Adicionar número de série para atividade de cópia ao blob

Question

sjri

Asked: 2023-09-02 00:43:03 +0800 CST2023-09-02 00:43:03 +0800 CST 2023-09-02 00:43:03 +0800 CST

Como clonar linhas com uma condição específica?

772

Eu tenho alguns hiperlinks em um arquivo de texto. Quero comparar o link da primeira linha com a próxima linha adjacente e criar links conforme o número? Por exemplo,

Considere os links adjacentes abaixo

https://gp.to/ab/394/las69-02-09-2020/
https://gp.to/ab/394/las69-02-09-2020/4/

Aqui o arquivo de saída será:

https://gp.to/ab/394/las69-02-09-2020/
https://gp.to/ab/394/las69-02-09-2020/2/
https://gp.to/ab/394/las69-02-09-2020/3/
https://gp.to/ab/394/las69-02-09-2020/4/

Da mesma forma, preciso fazer para outras linhas....

Exemplo de entrada:

https://gp.to/ab/394/las69-02-09-2020/
https://gp.to/ab/394/las69-02-09-2020/4/
https://gp.to/ab/563/dimp-02-07-2023/
https://gp.to/ab/39443/omegs-02-07-2023/
https://gp.to/ab/39443/omegs-02-07-2023/3/
https://gp.to/ab/39443/lis-22-04-2018/
https://gp.to/ab/39443/lis-22-04-2018/2/
https://gp.to/ab/39443/madi-22-04-2018/
https://gp.to/ab/39443/madi-22-04-2018/5/

Exemplo de saída:

https://gp.to/ab/394/las69-02-09-2020/
https://gp.to/ab/394/las69-02-09-2020/2/
https://gp.to/ab/394/las69-02-09-2020/3/
https://gp.to/ab/394/las69-02-09-2020/4/
https://gp.to/ab/563/dimp-02-07-2023/
https://gp.to/ab/39443/omegs-02-07-2023/
https://gp.to/ab/39443/omegs-02-07-2023/2/
https://gp.to/ab/39443/omegs-02-07-2023/3/
https://gp.to/ab/39443/lis-22-04-2018/
https://gp.to/ab/39443/lis-22-04-2018/2/
https://gp.to/ab/39443/madi-22-04-2018/
https://gp.to/ab/39443/madi-22-04-2018/2/
https://gp.to/ab/39443/madi-22-04-2018/3/
https://gp.to/ab/39443/madi-22-04-2018/4/
https://gp.to/ab/39443/madi-22-04-2018/5/

Tentei..

# Function to extract the number from a URL
def extract_number(url):
    parts = url.split('/')
    for part in parts[::-1]:
        if part.isdigit():
            return int(part)
    return None

# Read the input file
with open('input.txt', 'r') as input_file:
    lines = input_file.readlines()

output_lines = []

# Iterate through the input lines and generate output lines
for i in range(len(lines)):
    current_url = lines[i].strip()
    output_lines.append(current_url)

    if i + 1 < len(lines):
        next_url = lines[i + 1].strip()
        current_number = extract_number(current_url)
        next_number = extract_number(next_url)

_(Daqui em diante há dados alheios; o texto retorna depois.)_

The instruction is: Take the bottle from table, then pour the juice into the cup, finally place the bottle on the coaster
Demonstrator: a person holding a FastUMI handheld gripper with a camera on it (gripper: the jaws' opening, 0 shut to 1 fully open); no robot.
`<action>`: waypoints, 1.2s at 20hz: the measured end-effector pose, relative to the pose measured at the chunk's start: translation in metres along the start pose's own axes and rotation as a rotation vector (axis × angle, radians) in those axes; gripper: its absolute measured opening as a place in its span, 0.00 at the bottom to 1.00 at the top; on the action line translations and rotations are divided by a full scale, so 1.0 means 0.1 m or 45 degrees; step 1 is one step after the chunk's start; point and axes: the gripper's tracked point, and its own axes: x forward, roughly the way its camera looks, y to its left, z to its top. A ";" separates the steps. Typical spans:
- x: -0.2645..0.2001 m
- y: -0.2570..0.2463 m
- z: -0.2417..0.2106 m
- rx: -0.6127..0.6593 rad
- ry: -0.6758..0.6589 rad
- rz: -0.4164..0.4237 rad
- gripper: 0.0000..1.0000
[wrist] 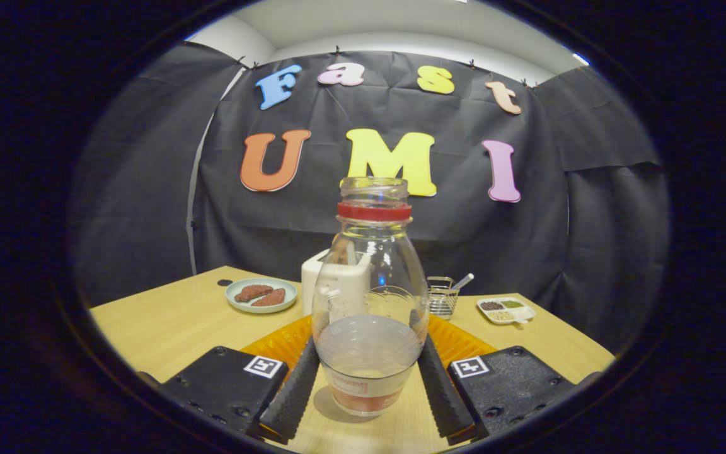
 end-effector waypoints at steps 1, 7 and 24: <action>0.08 0.04 -0.09 0.005 0.011 0.005 0.83; 0.29 0.10 -0.29 0.008 0.010 -0.013 0.83; -0.19 0.03 0.00 0.029 -0.066 -0.042 1.00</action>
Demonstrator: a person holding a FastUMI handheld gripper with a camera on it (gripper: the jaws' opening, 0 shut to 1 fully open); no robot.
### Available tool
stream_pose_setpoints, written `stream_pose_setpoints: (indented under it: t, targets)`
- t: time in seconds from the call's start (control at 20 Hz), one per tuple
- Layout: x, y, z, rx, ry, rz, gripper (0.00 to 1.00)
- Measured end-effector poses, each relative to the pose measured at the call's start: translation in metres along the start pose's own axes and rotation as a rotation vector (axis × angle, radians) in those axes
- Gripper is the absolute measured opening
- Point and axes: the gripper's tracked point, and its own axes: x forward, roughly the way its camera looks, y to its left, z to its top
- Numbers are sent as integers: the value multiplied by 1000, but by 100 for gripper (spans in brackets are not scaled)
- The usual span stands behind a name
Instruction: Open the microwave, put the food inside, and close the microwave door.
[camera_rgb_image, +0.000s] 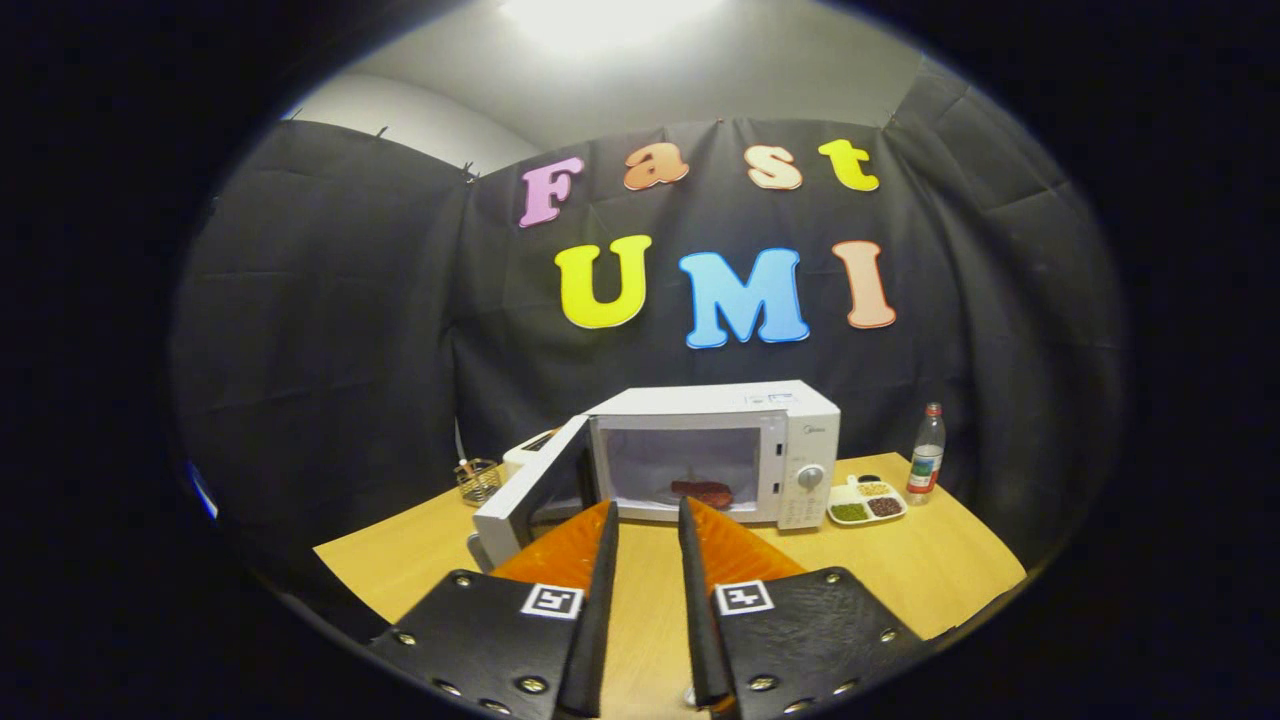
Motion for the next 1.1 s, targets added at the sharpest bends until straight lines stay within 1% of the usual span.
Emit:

        if current_number is not None and next_number is not None:
            for num in range(current_number + 1, next_number):
                new_url = current_url.rsplit('/', 1)[0] + '/' + str(num) + '/'
                output_lines.append(new_url)

# Write the output to a file
with open('output.txt', 'w') as output_file:
    output_file.writelines(output_lines)

Mas não obtive o resultado desejado.

2 respostas

Voted

TimTeaFan · Answer 1 · 2023-09-02T01:11:59+08:00

Aqui está uma maneira em R de como poderíamos abordar o problema. Criamos uma função extrapolate_linke usamos purrr::accumulatenela. Então nós unlistos resultados.

library(purrr)
library(readr)
library(stringr)

z <- "https://gp.to/ab/394/las69-02-09-2020/
https://gp.to/ab/394/las69-02-09-2020/4/
https://gp.to/ab/563/dimp-02-07-2023/
https://gp.to/ab/39443/omegs-02-07-2023/
https://gp.to/ab/39443/omegs-02-07-2023/3/
https://gp.to/ab/39443/lis-22-04-2018/
https://gp.to/ab/39443/lis-22-04-2018/2/
https://gp.to/ab/39443/madi-22-04-2018/
https://gp.to/ab/39443/madi-22-04-2018/5/"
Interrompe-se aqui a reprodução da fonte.